Este é um dos “objetivos principais para 2026”: resolver este “problema”, afirma o CEO da DIGI Portugal.

No entendimento da empresa romena, este bloqueio à expansão da cobertura de telecomunicações é ilegal face à legislação europeia – mas a DIGI não vai avançar com qualquer tipo de processo judicial, porque “demoraria anos a ser decido”.

“DIGI Portugal já é um empregador considerável”

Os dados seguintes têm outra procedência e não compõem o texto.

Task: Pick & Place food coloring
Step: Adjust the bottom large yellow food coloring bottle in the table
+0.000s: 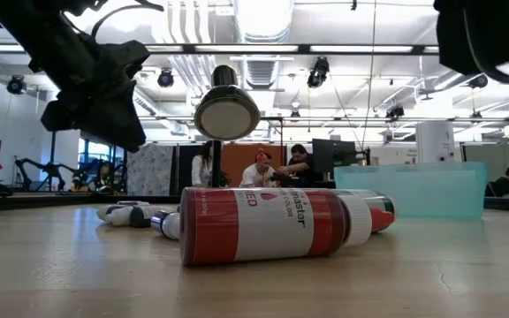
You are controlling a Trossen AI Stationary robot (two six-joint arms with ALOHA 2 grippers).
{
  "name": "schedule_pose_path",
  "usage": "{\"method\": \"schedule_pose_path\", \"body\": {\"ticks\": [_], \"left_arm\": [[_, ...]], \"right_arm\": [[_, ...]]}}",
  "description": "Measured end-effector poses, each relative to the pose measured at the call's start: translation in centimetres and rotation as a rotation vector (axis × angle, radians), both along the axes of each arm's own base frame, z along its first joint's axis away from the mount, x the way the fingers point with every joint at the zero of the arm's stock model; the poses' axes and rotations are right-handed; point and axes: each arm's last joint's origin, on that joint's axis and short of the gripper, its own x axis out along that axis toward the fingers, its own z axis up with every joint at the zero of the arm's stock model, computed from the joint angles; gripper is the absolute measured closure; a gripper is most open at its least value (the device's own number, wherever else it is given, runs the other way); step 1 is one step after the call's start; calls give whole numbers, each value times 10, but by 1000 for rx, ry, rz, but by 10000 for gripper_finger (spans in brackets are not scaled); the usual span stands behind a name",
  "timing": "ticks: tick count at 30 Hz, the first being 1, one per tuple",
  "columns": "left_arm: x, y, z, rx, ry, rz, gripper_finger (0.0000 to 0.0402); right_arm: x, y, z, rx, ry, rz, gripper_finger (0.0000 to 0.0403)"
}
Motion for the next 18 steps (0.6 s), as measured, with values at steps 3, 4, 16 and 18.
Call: {"method": "schedule_pose_path", "body": {"ticks": [3,4,16,18], "left_arm": [[0,0,0,5,2,-4,321],[0,0,0,5,2,-4,321],[0,0,0,4,3,-5,321],[0,0,0,5,3,-5,321]], "right_arm": [[3,4,-9,22,-33,8,291],[4,6,-13,32,-50,13,291],[9,14,-26,78,-76,22,291],[9,14,-26,78,-77,22,288]]}}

A DIGI estima que no final de 2026 a sua rede tenha um tamanho em tudo equiparável à dos principais concorrentes, realçando que até ao momento tem 4.600 antenas transmissoras de rede 4G, sendo que 2.600 já têm cobertura 5G. Para o ano está prevista a implementação de mais 500 pontos transmissores.

Valentin Popoviciu destaca que, no total, a DIGI já conta em Portugal com mais de 1.500 funcionários, duas lojas físicas – na Amadora e no Porto – e 55 stands de vendas espalhados por todo o país. O chefe de estratégia e operações da DIGI realça que a operadora romena é hoje “um empregador considerável” a nível nacional.

“Não estamos aqui pelos títulos na imprensa, mas para o futuro: gostava de repetir que não vamos aumentar os preços”, afirmou depois..

Quanto a números de clientes, os dados mais recentes são os do último trimestre de 2025, em que a operadora romena registava 813 mil serviços ativos, incluindo 443 mil números móveis e 150 mil clientes com fibra ótica, dos quais 128 mil também tinham serviço de TV contratualizado.

Em termos do volume do investimento já feito em Portugal, lucros ou gastos, os representantes optaram por não revelar qualquer dado. “Não avanço com um número porque não é importante para os consumidores, importante é manter a qualidade do serviço”, justifica Emil Grecu.